*Requirement*. Only one stretch of the data should be retyped: the lines from the line containing "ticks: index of" through the line containing "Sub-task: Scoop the". Keep pictures out of it.

*Available records*.

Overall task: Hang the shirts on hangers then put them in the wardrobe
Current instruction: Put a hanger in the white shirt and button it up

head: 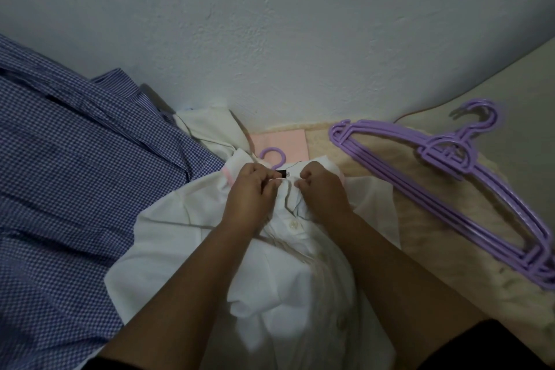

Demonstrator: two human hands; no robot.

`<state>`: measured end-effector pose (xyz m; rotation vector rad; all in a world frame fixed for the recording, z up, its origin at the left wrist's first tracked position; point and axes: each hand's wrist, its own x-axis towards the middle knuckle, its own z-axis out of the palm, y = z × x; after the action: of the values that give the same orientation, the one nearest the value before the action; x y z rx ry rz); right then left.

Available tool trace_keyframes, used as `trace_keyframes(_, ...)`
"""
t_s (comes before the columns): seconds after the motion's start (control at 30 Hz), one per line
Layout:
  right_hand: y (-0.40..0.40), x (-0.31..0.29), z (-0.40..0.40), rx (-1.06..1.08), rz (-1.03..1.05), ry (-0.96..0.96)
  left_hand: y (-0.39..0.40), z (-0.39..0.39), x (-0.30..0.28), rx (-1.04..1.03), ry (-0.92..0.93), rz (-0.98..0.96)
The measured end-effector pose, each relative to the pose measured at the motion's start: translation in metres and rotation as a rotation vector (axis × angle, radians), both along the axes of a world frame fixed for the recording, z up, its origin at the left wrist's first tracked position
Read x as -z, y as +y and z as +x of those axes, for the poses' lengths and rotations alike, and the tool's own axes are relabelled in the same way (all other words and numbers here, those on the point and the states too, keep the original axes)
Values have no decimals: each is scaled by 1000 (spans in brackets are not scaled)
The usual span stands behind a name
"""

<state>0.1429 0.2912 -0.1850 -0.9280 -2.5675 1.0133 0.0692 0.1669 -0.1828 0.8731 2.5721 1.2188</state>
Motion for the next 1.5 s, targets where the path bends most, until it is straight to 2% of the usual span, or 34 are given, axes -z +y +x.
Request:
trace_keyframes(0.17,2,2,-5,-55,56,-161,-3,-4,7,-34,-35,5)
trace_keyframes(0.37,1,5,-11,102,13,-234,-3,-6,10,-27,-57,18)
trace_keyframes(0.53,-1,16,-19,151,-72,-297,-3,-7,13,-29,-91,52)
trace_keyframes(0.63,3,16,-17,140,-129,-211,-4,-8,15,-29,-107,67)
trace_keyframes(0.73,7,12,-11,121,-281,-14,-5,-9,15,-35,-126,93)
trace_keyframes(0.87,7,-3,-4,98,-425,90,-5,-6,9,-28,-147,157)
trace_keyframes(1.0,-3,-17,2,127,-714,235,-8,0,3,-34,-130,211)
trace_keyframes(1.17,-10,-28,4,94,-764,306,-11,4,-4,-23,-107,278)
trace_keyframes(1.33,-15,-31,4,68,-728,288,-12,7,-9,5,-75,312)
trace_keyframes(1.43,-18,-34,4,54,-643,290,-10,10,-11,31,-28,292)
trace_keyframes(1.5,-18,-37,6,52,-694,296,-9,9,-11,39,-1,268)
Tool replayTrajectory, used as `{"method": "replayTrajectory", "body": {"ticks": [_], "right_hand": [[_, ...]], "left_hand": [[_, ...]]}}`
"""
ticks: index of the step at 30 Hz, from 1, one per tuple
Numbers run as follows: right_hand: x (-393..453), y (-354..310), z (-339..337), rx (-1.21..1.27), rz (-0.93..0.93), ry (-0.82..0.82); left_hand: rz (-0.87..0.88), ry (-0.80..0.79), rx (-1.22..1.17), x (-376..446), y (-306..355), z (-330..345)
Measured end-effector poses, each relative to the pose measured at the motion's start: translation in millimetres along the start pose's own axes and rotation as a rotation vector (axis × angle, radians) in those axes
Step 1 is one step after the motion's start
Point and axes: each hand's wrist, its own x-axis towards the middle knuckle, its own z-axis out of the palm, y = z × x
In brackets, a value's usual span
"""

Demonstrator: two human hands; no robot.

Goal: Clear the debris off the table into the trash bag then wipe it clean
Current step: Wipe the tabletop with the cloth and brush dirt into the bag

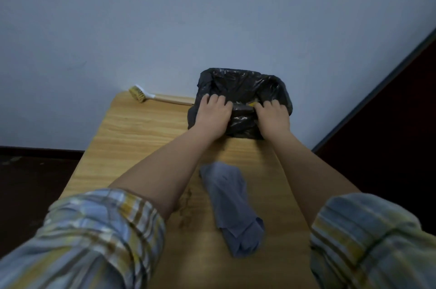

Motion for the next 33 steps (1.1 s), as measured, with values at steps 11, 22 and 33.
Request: {"method": "replayTrajectory", "body": {"ticks": [11, 22, 33], "right_hand": [[-10, -9, -27, 0.007, -0.099, 0.088], [-98, -28, -136, 0.128, -0.179, 0.327], [-217, -82, -226, 0.247, -0.278, 0.523]], "left_hand": [[-0.073, -0.042, 0.006, -4, -8, -16], [-0.025, 0.218, 0.011, -90, -23, -118], [0.048, 0.385, 0.089, -233, -45, -214]]}}
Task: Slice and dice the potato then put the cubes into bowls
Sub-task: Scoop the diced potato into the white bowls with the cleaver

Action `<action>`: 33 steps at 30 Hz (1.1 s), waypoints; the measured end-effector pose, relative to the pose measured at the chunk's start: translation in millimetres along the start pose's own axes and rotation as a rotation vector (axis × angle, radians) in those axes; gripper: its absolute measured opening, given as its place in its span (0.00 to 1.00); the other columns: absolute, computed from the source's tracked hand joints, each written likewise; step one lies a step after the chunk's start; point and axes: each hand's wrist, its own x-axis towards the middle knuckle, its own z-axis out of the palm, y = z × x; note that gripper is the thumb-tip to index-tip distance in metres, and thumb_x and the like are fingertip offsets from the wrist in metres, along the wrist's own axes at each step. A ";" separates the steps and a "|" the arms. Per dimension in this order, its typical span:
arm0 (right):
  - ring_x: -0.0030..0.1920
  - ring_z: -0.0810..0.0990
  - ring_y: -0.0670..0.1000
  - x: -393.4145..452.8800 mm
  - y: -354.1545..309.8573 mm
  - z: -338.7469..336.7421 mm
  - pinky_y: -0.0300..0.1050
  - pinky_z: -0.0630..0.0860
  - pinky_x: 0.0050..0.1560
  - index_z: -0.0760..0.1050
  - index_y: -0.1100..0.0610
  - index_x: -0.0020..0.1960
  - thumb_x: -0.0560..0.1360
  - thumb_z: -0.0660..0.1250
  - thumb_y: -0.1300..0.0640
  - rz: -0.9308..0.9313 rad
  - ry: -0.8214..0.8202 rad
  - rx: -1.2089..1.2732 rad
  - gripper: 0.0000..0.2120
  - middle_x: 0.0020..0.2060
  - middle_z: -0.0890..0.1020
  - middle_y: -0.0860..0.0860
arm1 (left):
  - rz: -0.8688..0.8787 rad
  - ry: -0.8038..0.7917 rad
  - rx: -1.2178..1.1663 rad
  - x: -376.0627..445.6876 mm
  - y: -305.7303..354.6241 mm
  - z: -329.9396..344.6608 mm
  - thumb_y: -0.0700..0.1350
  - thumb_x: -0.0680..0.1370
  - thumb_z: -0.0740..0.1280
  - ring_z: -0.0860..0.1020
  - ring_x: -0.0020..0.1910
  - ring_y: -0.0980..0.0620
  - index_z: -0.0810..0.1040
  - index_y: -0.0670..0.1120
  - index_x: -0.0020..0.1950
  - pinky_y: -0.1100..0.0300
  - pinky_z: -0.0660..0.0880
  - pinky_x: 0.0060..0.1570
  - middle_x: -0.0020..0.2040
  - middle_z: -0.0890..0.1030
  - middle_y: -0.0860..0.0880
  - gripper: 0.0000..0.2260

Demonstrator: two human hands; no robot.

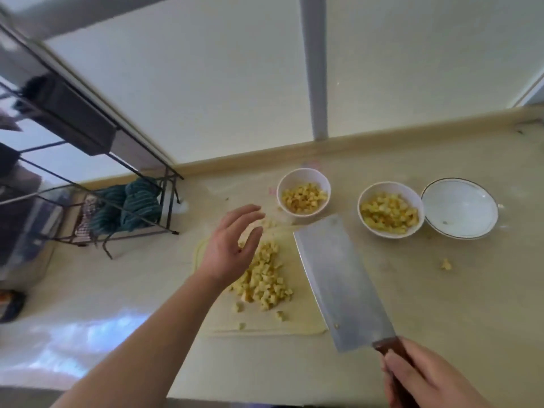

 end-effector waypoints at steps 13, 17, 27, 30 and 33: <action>0.25 0.78 0.52 34.9 21.3 93.2 0.41 0.76 0.30 0.80 0.59 0.49 0.79 0.61 0.67 0.135 0.254 0.134 0.10 0.26 0.81 0.59 | 0.003 -0.443 0.219 -41.7 -49.4 27.1 0.72 0.77 0.49 0.47 0.83 0.53 0.53 0.54 0.83 0.49 0.46 0.81 0.84 0.52 0.54 0.38; 0.25 0.78 0.59 40.1 17.4 100.9 0.47 0.76 0.26 0.78 0.58 0.52 0.81 0.59 0.63 0.211 0.250 0.148 0.09 0.27 0.80 0.61 | 0.062 -0.345 0.179 -49.9 -49.9 38.3 0.71 0.77 0.54 0.61 0.80 0.47 0.68 0.49 0.80 0.42 0.57 0.78 0.79 0.68 0.50 0.38; 0.28 0.83 0.58 70.6 4.9 120.6 0.40 0.74 0.25 0.75 0.53 0.52 0.82 0.58 0.58 0.209 0.120 -0.046 0.07 0.28 0.83 0.57 | 0.134 -0.172 0.175 -72.0 -39.2 52.2 0.69 0.76 0.61 0.65 0.78 0.45 0.73 0.49 0.75 0.38 0.57 0.77 0.77 0.71 0.50 0.34; 0.30 0.83 0.60 76.0 5.7 120.9 0.45 0.78 0.28 0.73 0.52 0.51 0.82 0.58 0.56 0.220 0.085 -0.077 0.06 0.29 0.83 0.57 | 0.127 -0.172 0.199 -72.7 -37.9 54.9 0.69 0.76 0.61 0.63 0.79 0.46 0.71 0.49 0.77 0.37 0.56 0.77 0.79 0.69 0.51 0.36; 0.30 0.83 0.59 82.4 3.1 125.7 0.54 0.80 0.35 0.72 0.51 0.52 0.83 0.57 0.56 0.229 0.008 -0.094 0.05 0.30 0.84 0.57 | 0.127 -0.163 0.211 -72.2 -38.4 56.3 0.69 0.76 0.61 0.62 0.80 0.46 0.69 0.48 0.78 0.37 0.56 0.77 0.79 0.67 0.50 0.37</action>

*Result for this exercise*.
ticks: index of the step at 30 Hz, from 1, one per tuple
Numbers run as follows: right_hand: x (-393..453), y (-354..310), z (-339..337), rx (-1.21..1.27), rz (-0.93..0.93), ry (-0.82..0.82); left_hand: rz (-0.87..0.88), ry (-0.80..0.79), rx (-1.22..1.17), x (-376..446), y (-306..355), z (-330..345)
Measured end-effector poses, each relative to the pose measured at the motion's start: translation in millimetres along the start pose's own axes and rotation as a rotation vector (axis × angle, radians) in those axes
Step 1 is one step after the motion's start
Point and axes: each hand's wrist, its own x-axis towards the middle knuckle, its own z-axis out of the palm, y = z × x
In brackets, a value's usual span
"""

Demonstrator: two human hands; no robot.

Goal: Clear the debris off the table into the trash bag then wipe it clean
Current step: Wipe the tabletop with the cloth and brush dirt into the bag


Motion for the next 33 steps (1.1 s), as measured, with values at steps 11, 22 and 33.
Request: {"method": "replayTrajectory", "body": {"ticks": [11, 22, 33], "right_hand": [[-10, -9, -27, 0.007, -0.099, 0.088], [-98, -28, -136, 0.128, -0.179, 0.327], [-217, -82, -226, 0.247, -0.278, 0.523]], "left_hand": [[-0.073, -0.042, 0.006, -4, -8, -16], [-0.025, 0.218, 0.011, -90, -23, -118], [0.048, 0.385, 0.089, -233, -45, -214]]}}
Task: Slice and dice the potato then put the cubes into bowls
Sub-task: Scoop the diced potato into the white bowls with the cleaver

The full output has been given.